If you want to test the waters, a beanie is probably the safest bet — in part because it is the least intrusive and least fussy type of hat. You could always try calling beanies “head blankets” instead and see if that helps reframe the conversation. I have a colleague who often wears a little black beanie at work with her wide trousers and cropped jackets, and she looks awfully cool. Rihanna wore hers to the Met Gala in 2021 and made best-dressed lists everywhere.
But there is another solution that avoids the question entirely.
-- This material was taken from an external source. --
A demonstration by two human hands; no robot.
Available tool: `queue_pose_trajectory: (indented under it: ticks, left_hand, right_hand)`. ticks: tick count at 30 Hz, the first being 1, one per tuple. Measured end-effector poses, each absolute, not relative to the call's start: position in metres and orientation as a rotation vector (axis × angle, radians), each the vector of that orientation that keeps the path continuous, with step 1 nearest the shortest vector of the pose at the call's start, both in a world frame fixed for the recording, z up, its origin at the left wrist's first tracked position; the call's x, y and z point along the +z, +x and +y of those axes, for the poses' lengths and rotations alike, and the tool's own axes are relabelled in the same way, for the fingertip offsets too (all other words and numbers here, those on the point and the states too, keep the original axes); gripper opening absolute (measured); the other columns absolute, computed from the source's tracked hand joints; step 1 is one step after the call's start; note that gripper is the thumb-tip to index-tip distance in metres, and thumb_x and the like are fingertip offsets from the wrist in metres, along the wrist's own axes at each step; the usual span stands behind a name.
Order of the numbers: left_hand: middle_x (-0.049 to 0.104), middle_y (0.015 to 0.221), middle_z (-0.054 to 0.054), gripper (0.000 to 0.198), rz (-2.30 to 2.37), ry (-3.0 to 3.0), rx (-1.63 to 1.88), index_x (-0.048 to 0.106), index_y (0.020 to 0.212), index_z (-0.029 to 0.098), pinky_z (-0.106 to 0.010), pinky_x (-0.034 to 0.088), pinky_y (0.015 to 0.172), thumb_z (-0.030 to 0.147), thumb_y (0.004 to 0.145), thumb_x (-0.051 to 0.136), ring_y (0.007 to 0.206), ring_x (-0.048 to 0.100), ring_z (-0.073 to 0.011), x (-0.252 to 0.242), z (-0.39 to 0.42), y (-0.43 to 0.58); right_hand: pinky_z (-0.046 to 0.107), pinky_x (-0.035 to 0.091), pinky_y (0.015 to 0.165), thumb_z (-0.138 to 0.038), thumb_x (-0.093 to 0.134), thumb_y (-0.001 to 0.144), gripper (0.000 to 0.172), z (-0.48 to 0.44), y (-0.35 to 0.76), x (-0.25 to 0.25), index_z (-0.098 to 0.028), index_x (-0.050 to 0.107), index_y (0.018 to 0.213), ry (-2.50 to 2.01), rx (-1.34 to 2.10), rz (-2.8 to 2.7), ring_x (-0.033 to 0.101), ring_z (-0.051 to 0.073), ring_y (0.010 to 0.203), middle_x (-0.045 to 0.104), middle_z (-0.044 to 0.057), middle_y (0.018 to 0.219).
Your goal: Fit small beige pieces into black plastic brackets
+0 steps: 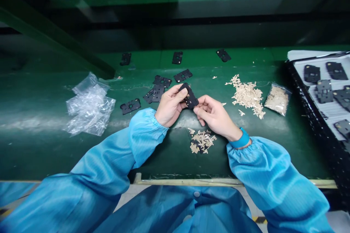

What is this miracle item, you ask?
The knit ear-warmer.
A cross between a very thick headband and a beanie, often in cashmere or wool, it is a hybrid invention covering a large part, though not all, of the head. (Hybrid inventions, such as the shacket and the coatigan, are pretty much my favorite fashion things.) The ear-warmer is the equivalent of cozy slipper-socks, but for the other end of the body, and thus solves both the warmth and etiquette issue — as well as a host of other potential quandaries.
Plus, ear-warmers often look vaguely like a fortune teller’s scarf, with a knot at the crown, giving you a sort of mysterious air and offering a potential conversation starter. If you are feeling crafty, there are lots of patterns available online. And if you are running out of stocking stuffer ideas, they’re always a good option.